Required work:
Please transcribe the listing below exactly, but only from the line containing "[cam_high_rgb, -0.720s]" through its last line.

The data:
● ● ● ● ●
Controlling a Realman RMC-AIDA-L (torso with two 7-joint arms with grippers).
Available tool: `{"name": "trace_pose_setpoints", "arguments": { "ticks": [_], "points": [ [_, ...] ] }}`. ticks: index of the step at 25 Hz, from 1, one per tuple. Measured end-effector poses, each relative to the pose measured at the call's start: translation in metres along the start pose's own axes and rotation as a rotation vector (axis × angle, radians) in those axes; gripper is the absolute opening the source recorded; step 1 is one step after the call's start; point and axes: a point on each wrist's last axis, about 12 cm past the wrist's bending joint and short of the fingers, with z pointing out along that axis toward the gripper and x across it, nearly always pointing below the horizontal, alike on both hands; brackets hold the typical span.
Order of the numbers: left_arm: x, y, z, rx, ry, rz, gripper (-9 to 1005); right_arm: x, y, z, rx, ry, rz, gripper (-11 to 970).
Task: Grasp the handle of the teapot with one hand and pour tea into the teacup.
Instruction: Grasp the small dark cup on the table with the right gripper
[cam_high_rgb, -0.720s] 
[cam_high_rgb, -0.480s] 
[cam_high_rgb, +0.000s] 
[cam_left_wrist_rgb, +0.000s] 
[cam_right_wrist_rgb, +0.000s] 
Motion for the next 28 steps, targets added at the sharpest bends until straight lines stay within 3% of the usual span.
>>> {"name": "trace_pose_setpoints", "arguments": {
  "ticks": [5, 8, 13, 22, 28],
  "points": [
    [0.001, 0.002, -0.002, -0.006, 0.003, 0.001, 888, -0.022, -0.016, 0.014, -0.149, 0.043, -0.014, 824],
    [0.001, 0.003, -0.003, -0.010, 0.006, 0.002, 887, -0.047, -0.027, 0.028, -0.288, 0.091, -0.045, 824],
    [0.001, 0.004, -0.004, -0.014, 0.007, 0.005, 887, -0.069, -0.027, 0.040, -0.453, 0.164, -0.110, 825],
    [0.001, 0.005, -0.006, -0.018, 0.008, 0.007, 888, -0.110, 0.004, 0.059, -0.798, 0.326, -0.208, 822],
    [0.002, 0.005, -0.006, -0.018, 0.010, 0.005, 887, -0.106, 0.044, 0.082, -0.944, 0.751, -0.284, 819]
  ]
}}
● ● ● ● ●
Response for this exercise:
[cam_high_rgb, -0.720s] 
[cam_high_rgb, -0.480s] 
[cam_high_rgb, +0.000s] 
[cam_left_wrist_rgb, +0.000s] 
[cam_right_wrist_rgb, +0.000s] 
Motion for the next 28 steps, targets added at the sharpest bends until straight lines stay within 3% of the usual span.
>>> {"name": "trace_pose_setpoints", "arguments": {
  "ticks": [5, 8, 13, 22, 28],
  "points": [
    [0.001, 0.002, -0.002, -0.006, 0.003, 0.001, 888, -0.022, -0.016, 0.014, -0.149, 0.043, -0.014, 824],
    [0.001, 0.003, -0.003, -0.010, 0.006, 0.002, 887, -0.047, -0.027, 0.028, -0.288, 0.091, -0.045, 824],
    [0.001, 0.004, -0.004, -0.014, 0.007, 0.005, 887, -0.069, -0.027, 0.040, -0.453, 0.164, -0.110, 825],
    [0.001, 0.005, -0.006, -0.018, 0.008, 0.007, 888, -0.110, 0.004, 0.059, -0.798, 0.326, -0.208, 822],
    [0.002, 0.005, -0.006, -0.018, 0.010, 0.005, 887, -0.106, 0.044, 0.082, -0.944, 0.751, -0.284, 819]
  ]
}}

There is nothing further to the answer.